Singapore is currently pushing for a vaccination mandate on all workers by Jan. 1, amidst infection numbers going through the roof while 96 percent of its workforce is fully vaccinated.

The mandate is yet another step the city-state has taken to ramp up its coronavirus measures, tightening its grip on the populace while losing control over the COVID situation with daily infection numbers soaring. 

At a press conference on Saturday Oct. 23, Trade and Industry Minister Gan Kim Yong, one of the three co-chairs of the government’s coronavirus task force, reiterated, “We would like to seek the assistance of employers in encouraging their unvaccinated employees to get vaccinated as soon as possible,” Free Malaysia Today reported.

But success is far from assured, with the number of daily infections hovering steadily above 3000 after peaking on Oct. 19 with 3,994 new infections. 

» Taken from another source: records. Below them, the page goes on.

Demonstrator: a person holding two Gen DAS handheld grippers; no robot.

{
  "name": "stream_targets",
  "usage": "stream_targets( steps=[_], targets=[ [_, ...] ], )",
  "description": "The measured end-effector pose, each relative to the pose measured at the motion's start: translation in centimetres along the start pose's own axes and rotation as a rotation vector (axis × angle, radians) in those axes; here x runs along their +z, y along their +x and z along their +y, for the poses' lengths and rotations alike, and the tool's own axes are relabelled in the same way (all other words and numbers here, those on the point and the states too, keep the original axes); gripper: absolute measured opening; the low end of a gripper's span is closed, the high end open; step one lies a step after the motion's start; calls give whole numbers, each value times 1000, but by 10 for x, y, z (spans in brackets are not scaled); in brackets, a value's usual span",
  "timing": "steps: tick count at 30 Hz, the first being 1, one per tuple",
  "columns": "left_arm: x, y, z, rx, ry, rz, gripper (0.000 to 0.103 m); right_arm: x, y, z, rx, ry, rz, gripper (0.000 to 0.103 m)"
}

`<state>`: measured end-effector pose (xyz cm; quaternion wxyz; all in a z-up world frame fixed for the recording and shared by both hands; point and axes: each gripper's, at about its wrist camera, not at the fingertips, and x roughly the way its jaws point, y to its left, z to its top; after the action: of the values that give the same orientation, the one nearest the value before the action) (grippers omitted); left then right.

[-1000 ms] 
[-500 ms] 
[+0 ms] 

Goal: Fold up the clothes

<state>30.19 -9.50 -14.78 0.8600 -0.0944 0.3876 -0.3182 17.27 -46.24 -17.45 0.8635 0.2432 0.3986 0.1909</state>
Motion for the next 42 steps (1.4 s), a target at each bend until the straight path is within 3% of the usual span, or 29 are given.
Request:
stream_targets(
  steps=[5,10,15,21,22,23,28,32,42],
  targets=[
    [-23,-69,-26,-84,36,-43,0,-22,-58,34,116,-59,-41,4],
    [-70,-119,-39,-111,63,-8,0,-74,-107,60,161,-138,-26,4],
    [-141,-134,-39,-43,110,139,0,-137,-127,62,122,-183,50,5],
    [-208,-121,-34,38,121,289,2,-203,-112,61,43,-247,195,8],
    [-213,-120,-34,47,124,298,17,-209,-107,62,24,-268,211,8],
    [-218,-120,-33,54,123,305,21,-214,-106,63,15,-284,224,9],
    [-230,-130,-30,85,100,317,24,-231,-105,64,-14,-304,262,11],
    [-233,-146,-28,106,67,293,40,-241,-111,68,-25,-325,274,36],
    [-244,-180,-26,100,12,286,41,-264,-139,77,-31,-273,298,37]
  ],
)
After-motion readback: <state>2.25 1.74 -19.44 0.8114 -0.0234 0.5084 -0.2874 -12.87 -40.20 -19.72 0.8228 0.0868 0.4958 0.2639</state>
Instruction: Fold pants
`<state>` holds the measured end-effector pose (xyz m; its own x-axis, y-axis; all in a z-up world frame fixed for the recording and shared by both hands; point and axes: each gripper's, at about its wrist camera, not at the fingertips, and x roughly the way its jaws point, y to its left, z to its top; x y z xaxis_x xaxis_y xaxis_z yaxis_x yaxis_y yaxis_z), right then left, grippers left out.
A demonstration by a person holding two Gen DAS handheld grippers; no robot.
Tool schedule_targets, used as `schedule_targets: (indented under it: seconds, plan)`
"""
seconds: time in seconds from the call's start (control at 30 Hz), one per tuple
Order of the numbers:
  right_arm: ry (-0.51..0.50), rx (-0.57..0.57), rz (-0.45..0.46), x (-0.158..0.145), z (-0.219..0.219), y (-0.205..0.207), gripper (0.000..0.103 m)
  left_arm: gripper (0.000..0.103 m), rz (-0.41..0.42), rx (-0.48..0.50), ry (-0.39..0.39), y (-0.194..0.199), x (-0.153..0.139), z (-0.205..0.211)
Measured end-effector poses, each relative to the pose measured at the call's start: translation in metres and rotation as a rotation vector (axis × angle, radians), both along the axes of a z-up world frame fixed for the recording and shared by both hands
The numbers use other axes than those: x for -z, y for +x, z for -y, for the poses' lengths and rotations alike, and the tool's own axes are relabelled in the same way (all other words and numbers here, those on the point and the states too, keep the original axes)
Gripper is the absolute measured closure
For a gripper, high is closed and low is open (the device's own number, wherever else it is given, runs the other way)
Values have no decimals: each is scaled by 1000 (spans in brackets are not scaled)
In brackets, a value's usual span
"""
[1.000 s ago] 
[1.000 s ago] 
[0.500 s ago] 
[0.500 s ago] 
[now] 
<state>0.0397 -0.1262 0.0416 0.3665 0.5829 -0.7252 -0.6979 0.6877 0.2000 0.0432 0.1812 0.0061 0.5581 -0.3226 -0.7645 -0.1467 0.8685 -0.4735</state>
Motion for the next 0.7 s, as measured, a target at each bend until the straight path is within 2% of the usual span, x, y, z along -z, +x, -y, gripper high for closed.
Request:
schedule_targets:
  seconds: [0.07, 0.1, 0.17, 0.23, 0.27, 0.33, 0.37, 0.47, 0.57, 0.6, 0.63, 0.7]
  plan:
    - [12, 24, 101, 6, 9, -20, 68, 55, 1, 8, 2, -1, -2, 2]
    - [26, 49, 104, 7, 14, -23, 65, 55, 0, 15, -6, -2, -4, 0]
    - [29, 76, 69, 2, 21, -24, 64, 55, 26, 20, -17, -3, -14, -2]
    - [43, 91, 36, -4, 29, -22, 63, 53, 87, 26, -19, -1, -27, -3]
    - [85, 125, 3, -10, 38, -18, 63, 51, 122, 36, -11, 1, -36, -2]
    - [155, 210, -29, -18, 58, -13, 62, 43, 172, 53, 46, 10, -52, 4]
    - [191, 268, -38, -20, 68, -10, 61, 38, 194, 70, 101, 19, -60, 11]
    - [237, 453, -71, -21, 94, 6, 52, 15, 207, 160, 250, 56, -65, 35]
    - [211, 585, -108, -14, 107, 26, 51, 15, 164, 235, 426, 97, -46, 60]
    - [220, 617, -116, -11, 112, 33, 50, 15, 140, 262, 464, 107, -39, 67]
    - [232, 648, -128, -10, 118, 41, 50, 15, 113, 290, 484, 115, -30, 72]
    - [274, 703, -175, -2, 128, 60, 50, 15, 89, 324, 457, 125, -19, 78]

The number of seriously ill patients has also sky-rocketed, with 27 patients allowed at intensive care units (ICUs) on Sept. 27 and 67 on Oct. 18.

Meanwhile, in total, more than 161 COVID-19 attributed deaths have been reported in the three weeks prior to Oct. 19, and the daily body count is also steadily increasing.


Non-vaccinated workers may also prove having recovered from COVID-19 within the past 270 days or hand in an antigen rapid test certificate issued by an approved registered provider. 

They need to do so every single day they need to enter the workplace for the test is valid for only 24 hours—and comes at the worker’s own expense.

This most recent push for vaccination is remarkable in itself, given that 96 percent of its workforce and 84 percent of its population are already fully vaccinated. 

However, like task force co-chair Ong Ye Kung said that out of the 75.000 new infections in the past month, 98 percent were mild or asymptomatic cases, practically admitting the high infection rate was caused by the high vaccination rate attained in the metropole. 

Earlier, in late September, officials already implemented stricter regulations for what they dubbed the Stabilization Phase. These directives included a limitation on outdoor sports, social gatherings, and in-person dining to a maximum of two people. Even more than two people of the same household are not allowed to dine out together. 

The measures were intended to last till Oct. 24 but have been extended to Nov. 21. But Lawrence Wong, another co-chair of the task force, said the extension was necessary or Singapore would “face considerable risk of the health-care system being overwhelmed.”

The task force also came with some allowances. Those who have a medical exemption for taking a vaccine based on mRNA technology, like Pfizer of Moderna, may also turn to the Sinovac vaccine. 

CoronaVac was developed by Sinovac in China which is based on inactivated virus technology. Taking two Sinovac jabs is also considered fully vaccinated, albeit a third dose should be taken 90 days after the second.

Meanwhile, the government hopes for the infection rates and hospitalizations to fall when more people get their booster shots. When that happens, Singapore can “open up social and economic activities. And then, we would have achieved a new equilibrium with the virus, and that is what we are working towards,” co-chair Ong Ye Kung said, according to SCMP.